In a unanimous decision that gives new vigor to India’s Constitution and challenges the government’s rising authoritarianism, India’s Supreme Court last week affirmed the fundamental right to privacy. At the outset of an eloquent 547-page verdict, the court laid out the sweeping implications of the question before it: “If privacy is to be construed as a protected constitutional value, it would redefine in significant ways our concepts of liberty and the entitlements that flow out of its protection.”

The court’s decision was the culmination of legal challenges to India’s biometric identification program. Known as Aadhaar, the program was conceived to give India’s poor — who too often lack identification — a way to gain access to government services. But under the government of Prime Minister Narendra Modi, the scope of Aadhaar has grown alarmingly. It’s now the world’s largest biometric database, with more than a billion Indians enrolled. Initially voluntary, Aadhaar has become mandatory for such essential things as paying income taxes and opening a bank account, with government plans to expand its use. The ruling could affect the implementation of the program.

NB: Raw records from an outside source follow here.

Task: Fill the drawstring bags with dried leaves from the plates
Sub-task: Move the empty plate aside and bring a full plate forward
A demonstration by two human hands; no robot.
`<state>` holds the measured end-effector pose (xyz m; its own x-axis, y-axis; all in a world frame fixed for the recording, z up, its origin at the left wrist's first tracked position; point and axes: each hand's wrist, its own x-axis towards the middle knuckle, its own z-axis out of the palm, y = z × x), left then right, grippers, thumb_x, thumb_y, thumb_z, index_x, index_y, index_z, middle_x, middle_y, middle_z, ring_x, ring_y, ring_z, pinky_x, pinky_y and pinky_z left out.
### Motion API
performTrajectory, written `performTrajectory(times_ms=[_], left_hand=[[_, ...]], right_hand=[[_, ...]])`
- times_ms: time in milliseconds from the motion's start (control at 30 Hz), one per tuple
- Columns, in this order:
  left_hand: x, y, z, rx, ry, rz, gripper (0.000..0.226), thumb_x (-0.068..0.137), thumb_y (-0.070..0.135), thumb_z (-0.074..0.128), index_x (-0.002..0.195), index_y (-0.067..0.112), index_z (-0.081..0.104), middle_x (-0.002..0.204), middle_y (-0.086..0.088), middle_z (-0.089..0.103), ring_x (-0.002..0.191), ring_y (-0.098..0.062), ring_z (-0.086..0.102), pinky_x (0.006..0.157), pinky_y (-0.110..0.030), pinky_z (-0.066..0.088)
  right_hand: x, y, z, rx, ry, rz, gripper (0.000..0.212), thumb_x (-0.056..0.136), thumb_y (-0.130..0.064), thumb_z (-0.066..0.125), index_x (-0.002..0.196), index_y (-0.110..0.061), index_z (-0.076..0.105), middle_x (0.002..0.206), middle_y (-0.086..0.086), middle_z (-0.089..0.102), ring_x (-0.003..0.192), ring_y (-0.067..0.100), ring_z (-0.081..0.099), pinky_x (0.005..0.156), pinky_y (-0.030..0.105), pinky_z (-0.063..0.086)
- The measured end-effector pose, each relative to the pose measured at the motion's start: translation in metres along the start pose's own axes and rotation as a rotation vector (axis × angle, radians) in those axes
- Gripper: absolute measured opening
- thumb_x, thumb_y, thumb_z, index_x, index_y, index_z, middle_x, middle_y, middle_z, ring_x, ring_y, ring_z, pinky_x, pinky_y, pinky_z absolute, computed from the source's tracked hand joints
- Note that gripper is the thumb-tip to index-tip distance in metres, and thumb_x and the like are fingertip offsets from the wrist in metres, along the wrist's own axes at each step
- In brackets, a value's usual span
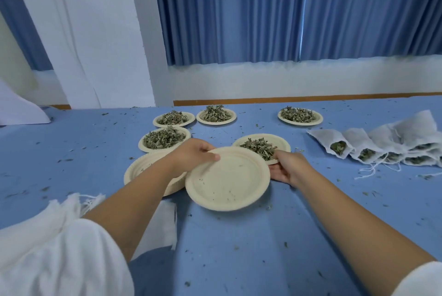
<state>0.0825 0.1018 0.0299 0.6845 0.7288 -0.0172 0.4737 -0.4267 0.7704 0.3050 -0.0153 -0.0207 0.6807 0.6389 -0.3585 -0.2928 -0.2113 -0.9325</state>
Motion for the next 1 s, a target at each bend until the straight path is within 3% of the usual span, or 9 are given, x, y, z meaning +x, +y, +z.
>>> performTrajectory(times_ms=[167,333,400,533,767,833,867,933,1000], left_hand=[[-0.015,-0.028,-0.019,-0.056,0.206,-0.118,0.014,0.091,0.021,0.068,0.089,0.007,0.072,0.087,-0.008,0.065,0.077,-0.018,0.056,0.063,-0.023,0.043],[-0.026,-0.045,-0.036,0.003,0.444,-0.195,0.048,0.090,0.012,0.063,0.054,0.017,0.032,0.054,-0.001,0.028,0.051,-0.017,0.025,0.049,-0.029,0.016],[-0.032,-0.048,-0.044,0.043,0.545,-0.233,0.049,0.088,0.009,0.060,0.052,0.018,0.028,0.054,-0.002,0.026,0.051,-0.018,0.022,0.051,-0.030,0.013],[-0.042,-0.061,-0.057,0.149,0.655,-0.280,0.048,0.088,0.005,0.054,0.053,0.017,0.024,0.055,-0.001,0.020,0.052,-0.019,0.017,0.051,-0.029,0.010],[-0.051,-0.084,-0.058,0.279,0.700,-0.389,0.040,0.092,0.005,0.048,0.057,0.012,0.028,0.058,-0.003,0.029,0.052,-0.019,0.026,0.048,-0.031,0.019],[-0.052,-0.086,-0.055,0.342,0.700,-0.395,0.034,0.092,0.007,0.047,0.061,0.009,0.036,0.067,-0.009,0.043,0.065,-0.027,0.045,0.056,-0.035,0.035],[-0.052,-0.085,-0.054,0.389,0.690,-0.394,0.026,0.093,0.009,0.047,0.067,0.007,0.046,0.081,-0.013,0.053,0.082,-0.033,0.053,0.067,-0.038,0.043],[-0.055,-0.085,-0.053,0.478,0.671,-0.359,0.020,0.094,0.016,0.050,0.103,0.006,0.065,0.120,-0.018,0.056,0.115,-0.038,0.049,0.089,-0.043,0.043],[-0.057,-0.082,-0.049,0.497,0.667,-0.270,0.035,0.095,0.020,0.052,0.128,0.014,0.061,0.134,-0.013,0.052,0.123,-0.035,0.047,0.098,-0.043,0.037]], right_hand=[[-0.012,0.003,0.004,-0.075,-0.011,-0.006,0.026,0.089,-0.010,0.054,0.111,0.004,0.051,0.059,0.020,0.067,0.047,0.028,0.067,0.040,0.028,0.052],[-0.023,0.005,0.010,-0.139,-0.042,0.004,0.010,0.087,-0.007,0.052,0.094,-0.001,0.052,0.060,0.017,0.066,0.047,0.026,0.067,0.041,0.027,0.053],[-0.027,0.004,0.011,-0.177,-0.059,0.015,0.006,0.086,-0.007,0.050,0.090,-0.002,0.053,0.050,0.012,0.064,0.043,0.024,0.066,0.039,0.025,0.052],[-0.032,-0.001,0.013,-0.325,-0.100,0.036,0.009,0.083,-0.007,0.050,0.089,-0.004,0.056,0.060,0.011,0.063,0.043,0.021,0.064,0.041,0.024,0.051],[-0.047,-0.012,0.015,-0.703,-0.291,0.007,0.009,0.081,-0.012,0.050,0.081,-0.005,0.056,0.054,0.007,0.060,0.044,0.016,0.059,0.047,0.023,0.051],[-0.051,-0.013,0.017,-0.780,-0.341,-0.002,0.011,0.082,-0.014,0.050,0.083,-0.005,0.057,0.055,0.006,0.060,0.044,0.015,0.058,0.048,0.023,0.051],[-0.053,-0.014,0.018,-0.817,-0.358,-0.008,0.011,0.082,-0.015,0.051,0.082,-0.005,0.058,0.055,0.005,0.061,0.044,0.015,0.058,0.049,0.023,0.051],[-0.056,-0.014,0.022,-0.890,-0.375,-0.024,0.012,0.082,-0.016,0.051,0.080,-0.006,0.058,0.056,0.005,0.062,0.046,0.014,0.059,0.050,0.023,0.050],[-0.058,-0.014,0.025,-0.945,-0.381,-0.036,0.014,0.082,-0.017,0.052,0.079,-0.006,0.059,0.059,0.006,0.064,0.048,0.015,0.059,0.050,0.023,0.049]])
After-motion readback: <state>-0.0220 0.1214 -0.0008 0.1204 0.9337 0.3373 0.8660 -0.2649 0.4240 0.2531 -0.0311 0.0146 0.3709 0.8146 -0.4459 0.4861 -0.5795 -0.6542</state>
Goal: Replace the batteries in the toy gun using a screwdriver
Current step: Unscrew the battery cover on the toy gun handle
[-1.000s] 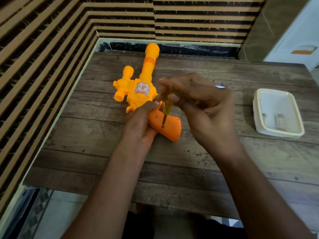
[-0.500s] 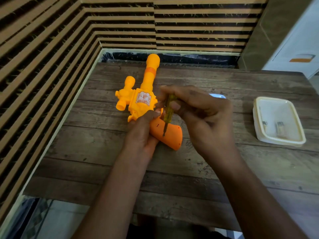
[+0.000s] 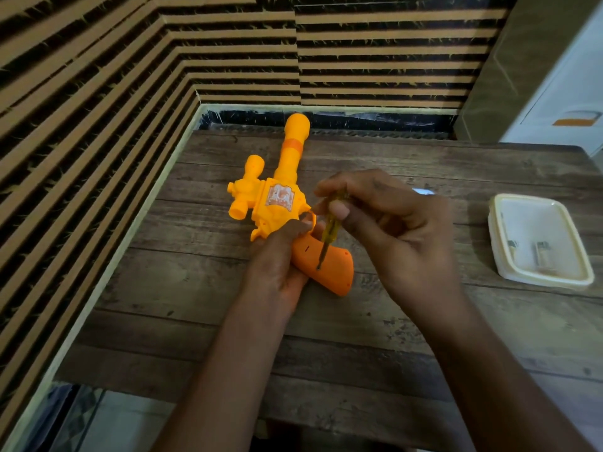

Critics of Aadhaar pointed to the growing threats to privacy from a mushrooming database that is vulnerable to security breaches and is easily exploited for government surveillance or to punish dissenters. Mr. Modi’s government argued that privacy was not a fundamental right and that security and anticorruption concerns outweighed privacy.

While conceding that no right is absolute — and opening the door to litigation on specific privacy issues down the line — the court ruled the right to privacy is “the constitutional core of human dignity.” As such, the court affirmed the right to choices like whom to love and what to eat — freedoms increasingly threatened under Mr. Modi’s government, where goons hound mixed Hindu-Muslim couples and mobs attack people suspected of eating beef.

And the court specifically took on the issue of gay rights, asserting that Section 377 of India’s penal code, which criminalizes gay sex, has a chilling effect on “the unhindered fulfillment of one’s sexual orientation, as an element of…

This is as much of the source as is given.